After a moment’s hesitation, he stood up and followed back through the narrow, candlelit corridor and up the stairs.
The hermit stopped outside the closed door at the top, opened it and stepped aside, candle in hand. Inside, the pale street lights shone in through the window onto a bed with a small bulge in the middle. He held out the candle, and Saul regarded him skeptically as he took it.
He edged across the threshold into the room.
As he came nearer to the bed, tassels of blonde locks came within the reaches of the candlelight.
“Naomi…”
“You should not wake her.”
Ignoring the hermit’s warning, he inaudibly approached the head of the bed.
The little head appeared over the line of the quilt and he knelt down and brought the candlelight closer. It was her. The first sight of her kindled the long lost warmth in his soul.
“Naomi.”
Her eyes were closed. Her breaths were long and wheezing and more strained than usual and her skin became sallower and sallower under the candlelight. He brushed the hair from over her eyes and cupped his palm over the side of her face. Her skin was cold, her eyes strained to see, and for a while she was silent; breathing long, heavy breaths.
“I am here, little one.” he said.
A narrow slit appeared between the dreary little eyelids, and the little moonstones peered through. A whisper effervesced off the small, pale lips.
“S … Sa…”
Naomi’s voice suddenly broke and her eyes widened. She began to cough, loud rasping, guttering coughs, turning her face to the side and burying her face into the sheets. He almost dropped the candle as he moved to cradle her jerking little head.

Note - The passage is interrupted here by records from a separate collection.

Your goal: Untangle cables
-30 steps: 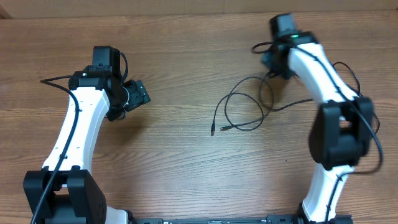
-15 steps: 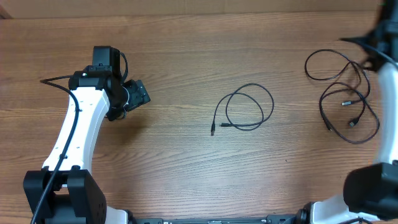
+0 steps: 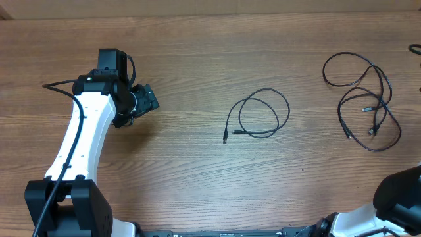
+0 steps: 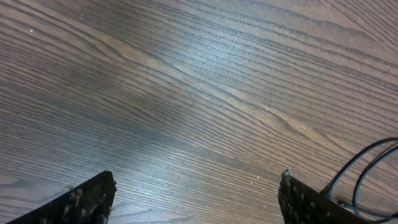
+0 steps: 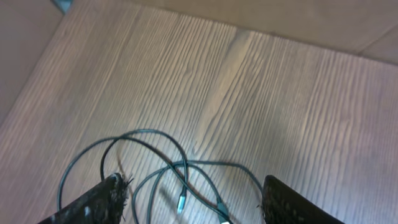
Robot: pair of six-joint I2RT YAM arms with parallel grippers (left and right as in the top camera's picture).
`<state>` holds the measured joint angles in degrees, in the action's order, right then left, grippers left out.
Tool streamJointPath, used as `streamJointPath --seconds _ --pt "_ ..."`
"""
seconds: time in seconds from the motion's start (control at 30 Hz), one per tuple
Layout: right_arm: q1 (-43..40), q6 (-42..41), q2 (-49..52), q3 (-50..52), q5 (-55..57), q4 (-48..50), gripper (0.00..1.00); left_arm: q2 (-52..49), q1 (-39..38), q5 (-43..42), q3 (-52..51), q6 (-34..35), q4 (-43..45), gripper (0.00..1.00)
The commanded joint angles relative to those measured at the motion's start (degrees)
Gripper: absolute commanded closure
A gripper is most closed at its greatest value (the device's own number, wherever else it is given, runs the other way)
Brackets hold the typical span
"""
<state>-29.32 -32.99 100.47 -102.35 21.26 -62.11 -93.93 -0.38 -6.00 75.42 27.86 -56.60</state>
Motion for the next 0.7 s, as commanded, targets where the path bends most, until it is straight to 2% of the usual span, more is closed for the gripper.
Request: streamJointPath --seconds 0.0,0.1,0.23,0.3,0.47,0.67 --pt "0.1 0.2 1.2 0.0 -5.2 -0.2 0.31 0.3 0.0 -0.5 1.3 -0.9 0.1 0.16" --pt "0.6 5.0 1.4 0.0 -14.7 -0.2 0.25 0.3 0.0 -0.5 1.3 -0.9 0.1 0.16" --pt "2.6 16.1 1.4 0.0 -28.9 -1.3 0.07 0.3 0.0 -0.5 1.3 -0.9 0.1 0.16" --pt "4.0 21.4 1.4 0.0 -33.7 -2.8 0.01 0.3 0.0 -0.5 1.3 -0.9 0.1 0.16" --pt "9.5 28.6 1.4 0.0 -36.6 -7.7 0.0 0.3 0.0 -0.5 1.3 -0.9 0.3 0.16" --pt "17.8 30.3 1.4 0.4 -36.3 -12.9 0.0 0.3 0.0 -0.4 1.3 -0.9 0.3 0.16"
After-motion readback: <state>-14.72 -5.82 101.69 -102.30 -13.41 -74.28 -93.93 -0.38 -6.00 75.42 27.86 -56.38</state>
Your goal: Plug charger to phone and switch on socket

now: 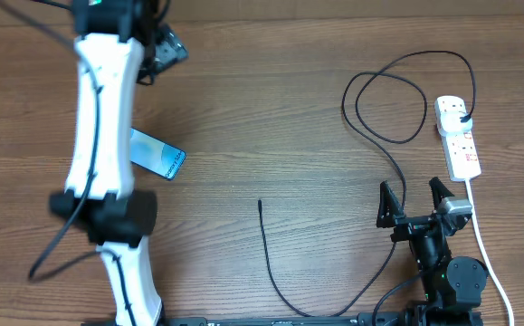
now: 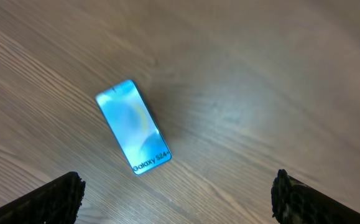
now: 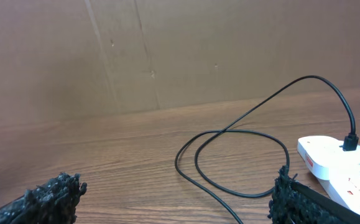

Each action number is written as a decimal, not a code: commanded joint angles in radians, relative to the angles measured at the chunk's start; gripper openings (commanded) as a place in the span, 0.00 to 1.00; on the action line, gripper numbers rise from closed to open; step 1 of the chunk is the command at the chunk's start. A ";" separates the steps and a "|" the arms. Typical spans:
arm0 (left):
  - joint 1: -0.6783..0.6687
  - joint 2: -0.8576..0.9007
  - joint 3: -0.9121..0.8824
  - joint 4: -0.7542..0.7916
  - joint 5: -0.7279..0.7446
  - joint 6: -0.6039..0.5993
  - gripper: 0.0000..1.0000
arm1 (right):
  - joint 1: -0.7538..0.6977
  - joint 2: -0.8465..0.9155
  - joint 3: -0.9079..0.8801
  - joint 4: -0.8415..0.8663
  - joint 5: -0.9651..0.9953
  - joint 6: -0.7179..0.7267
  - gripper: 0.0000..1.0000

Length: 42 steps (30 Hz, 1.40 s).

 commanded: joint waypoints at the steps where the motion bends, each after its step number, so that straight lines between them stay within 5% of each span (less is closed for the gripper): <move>1: 0.000 -0.097 0.019 -0.003 -0.103 0.009 0.99 | 0.005 -0.010 -0.011 0.003 0.010 0.000 1.00; 18: 0.048 -0.038 0.019 0.212 -0.219 0.059 1.00 | 0.005 -0.010 -0.011 0.003 0.010 0.000 1.00; 42: -0.021 0.137 0.014 0.089 -0.289 -0.041 1.00 | 0.005 -0.010 -0.011 0.003 0.010 0.000 1.00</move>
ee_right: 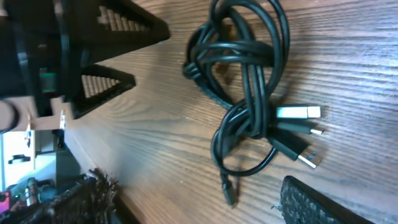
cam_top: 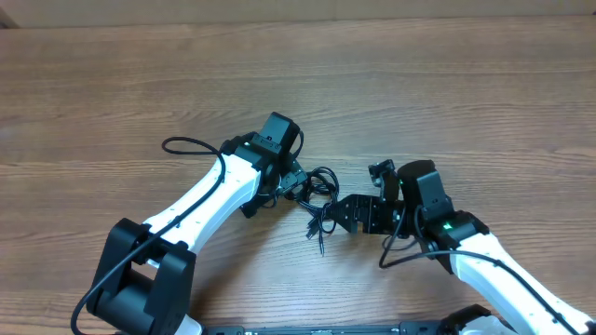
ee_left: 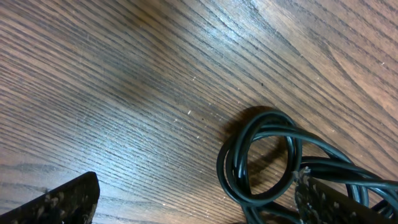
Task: Untangle cables
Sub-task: 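Move the right gripper left toward the cable held by the left gripper, then grasp the cable bundle with the right gripper beside the left gripper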
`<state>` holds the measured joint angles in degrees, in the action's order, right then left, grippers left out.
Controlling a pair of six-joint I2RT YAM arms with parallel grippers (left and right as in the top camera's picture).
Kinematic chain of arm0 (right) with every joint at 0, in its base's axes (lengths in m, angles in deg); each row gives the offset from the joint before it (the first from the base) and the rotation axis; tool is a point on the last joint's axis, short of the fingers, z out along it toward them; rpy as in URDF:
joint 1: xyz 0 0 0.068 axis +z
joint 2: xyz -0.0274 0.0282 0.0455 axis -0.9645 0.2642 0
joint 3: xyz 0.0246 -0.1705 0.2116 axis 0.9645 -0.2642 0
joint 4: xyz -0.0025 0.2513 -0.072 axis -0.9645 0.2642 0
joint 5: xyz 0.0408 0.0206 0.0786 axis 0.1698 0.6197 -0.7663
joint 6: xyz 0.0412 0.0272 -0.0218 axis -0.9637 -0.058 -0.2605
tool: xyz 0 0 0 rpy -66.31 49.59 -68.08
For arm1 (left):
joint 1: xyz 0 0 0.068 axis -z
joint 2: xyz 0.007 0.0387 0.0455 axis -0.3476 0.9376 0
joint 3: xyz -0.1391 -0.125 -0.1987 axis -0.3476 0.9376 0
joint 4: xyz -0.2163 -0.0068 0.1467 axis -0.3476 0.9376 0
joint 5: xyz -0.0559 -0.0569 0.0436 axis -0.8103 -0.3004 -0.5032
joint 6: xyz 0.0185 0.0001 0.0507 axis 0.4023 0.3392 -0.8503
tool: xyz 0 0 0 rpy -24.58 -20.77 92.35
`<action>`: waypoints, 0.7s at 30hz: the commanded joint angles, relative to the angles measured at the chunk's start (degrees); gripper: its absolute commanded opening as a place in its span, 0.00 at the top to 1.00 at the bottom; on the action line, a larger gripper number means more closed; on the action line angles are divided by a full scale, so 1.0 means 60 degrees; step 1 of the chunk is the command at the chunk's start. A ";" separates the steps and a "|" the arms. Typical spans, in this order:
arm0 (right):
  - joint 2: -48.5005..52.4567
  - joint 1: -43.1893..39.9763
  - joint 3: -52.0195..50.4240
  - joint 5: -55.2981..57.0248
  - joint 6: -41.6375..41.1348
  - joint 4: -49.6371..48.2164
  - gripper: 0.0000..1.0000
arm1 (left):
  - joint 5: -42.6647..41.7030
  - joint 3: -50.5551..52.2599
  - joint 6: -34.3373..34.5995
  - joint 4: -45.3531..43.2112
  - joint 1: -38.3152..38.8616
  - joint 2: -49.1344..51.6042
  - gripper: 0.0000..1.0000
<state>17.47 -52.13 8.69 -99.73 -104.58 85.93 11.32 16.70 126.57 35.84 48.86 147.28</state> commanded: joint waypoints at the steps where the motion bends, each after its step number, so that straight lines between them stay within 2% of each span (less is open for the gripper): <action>1: 0.0448 0.0055 0.0233 0.0237 -0.0623 -0.0255 0.15 | -0.0084 0.0033 -0.0117 0.0036 0.0084 0.0109 0.01; 7: 0.1064 0.0055 0.0233 -0.0178 -0.0962 -0.0415 0.28 | -0.0080 0.0033 -0.0688 0.0055 0.0113 0.0109 0.00; 16: 0.1086 0.0102 0.0233 -0.0386 -0.1144 -0.0688 0.28 | -0.0076 0.0033 -0.0710 0.0000 0.0255 0.0109 0.00; 21: 0.1089 0.0364 0.0229 -0.0186 -0.1177 -0.1013 0.28 | -0.0073 0.0033 -0.1351 -0.0004 0.0291 0.0109 0.00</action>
<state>24.12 -51.21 8.69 -101.24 -111.00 80.91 11.08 16.70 121.96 35.93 50.28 147.28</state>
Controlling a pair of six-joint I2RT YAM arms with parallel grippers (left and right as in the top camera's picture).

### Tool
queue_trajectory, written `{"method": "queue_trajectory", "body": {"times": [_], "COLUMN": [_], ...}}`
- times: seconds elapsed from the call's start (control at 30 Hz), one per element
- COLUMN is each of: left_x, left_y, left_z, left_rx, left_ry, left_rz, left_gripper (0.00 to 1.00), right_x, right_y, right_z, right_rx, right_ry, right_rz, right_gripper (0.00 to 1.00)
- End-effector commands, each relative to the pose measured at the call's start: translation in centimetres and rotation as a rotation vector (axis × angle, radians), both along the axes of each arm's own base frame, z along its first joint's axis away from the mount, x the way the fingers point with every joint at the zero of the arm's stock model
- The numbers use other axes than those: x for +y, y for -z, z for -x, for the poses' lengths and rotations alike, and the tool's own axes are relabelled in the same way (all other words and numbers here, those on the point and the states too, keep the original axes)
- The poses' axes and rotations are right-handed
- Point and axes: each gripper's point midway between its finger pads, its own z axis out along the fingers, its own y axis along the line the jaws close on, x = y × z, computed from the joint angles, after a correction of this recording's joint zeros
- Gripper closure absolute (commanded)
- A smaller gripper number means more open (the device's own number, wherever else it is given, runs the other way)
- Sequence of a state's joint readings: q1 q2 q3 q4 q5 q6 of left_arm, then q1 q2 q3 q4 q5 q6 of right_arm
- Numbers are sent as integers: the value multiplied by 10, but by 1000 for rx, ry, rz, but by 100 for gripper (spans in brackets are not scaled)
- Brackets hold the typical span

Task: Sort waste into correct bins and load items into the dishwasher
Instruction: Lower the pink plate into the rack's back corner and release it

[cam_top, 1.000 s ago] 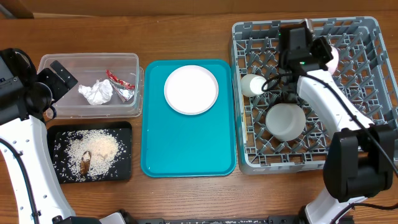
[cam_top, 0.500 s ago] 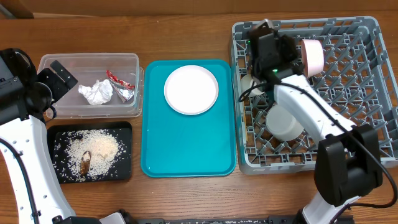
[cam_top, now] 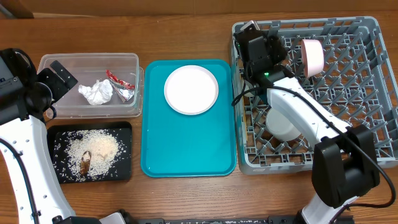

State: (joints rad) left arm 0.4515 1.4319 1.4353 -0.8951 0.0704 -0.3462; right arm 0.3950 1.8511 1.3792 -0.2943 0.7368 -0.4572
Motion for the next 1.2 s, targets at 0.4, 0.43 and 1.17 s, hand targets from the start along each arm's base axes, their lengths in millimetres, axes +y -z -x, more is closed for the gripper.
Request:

She coughed more harshly than ever before. After a while, the coughs tempered to a strained, lung-shot wheeze and when the little head leaned back onto the pillow, he saw the rust-coloured stain on her lips, and the same stain was on his fingers. He lifted back the sheet to reveal a wide patch of crimson.
Naomi’s eyes shut again. She reclined and passed out.
“What have you done to her?” he snarled, turning menacingly toward the hermit.
“I have not done anything.”
He rushed forward and seizing the hermit by the collar of his robe and thrusting him up with a bang against the door, snarled: “WHAT HAPPENED TO HER!” His shaking fists pressed against the hermit’s chest and his eyes bulged madly from their sockets.
The hermit stared back into the mad, persecuted eyes, and with an air of sincerest sorrow, muttered:
“It’s cancer.”
Saul’s chest stopped heaving mid-breath.
He searched the depths of the hermit’s gaze for any glimmer of a lie. It had to be a lie.
“… Cancer?”
The hermit lowered his eyes. “It is in her lungs.”
Then, the memories summoned up; nights when he would wake with her coughs and shivers, the chronic illness, her loss of colour. His fists allayed.
“No…”
He staggered back to the bedside and fell to his knees.
“She took a turn for the worse a few days ago,” said the hermit
“Treatment,” he mumbled. “She can get treatment…”
“Treatment costs money. Money I don’t have.”
He fell silent again and looked away.
“Do you…?”
“No,” he muttered. “They took everything.”
The hail beat against the windows and the thunder broke the heavens again. The defenceless little head trembled in his arms. “She is… dying.”
“Yes.”
“No,” his voice trembled. He touched his forehead against hers.
“She doesn’t have much time.”
He felt her skin cold in the palms of his hands as he cupped them around her pale face, trying to imbibe his own life into her. “… Not like this.”
He would give his own life. He would give anything – do anything. Any pain but this. It could not end like this.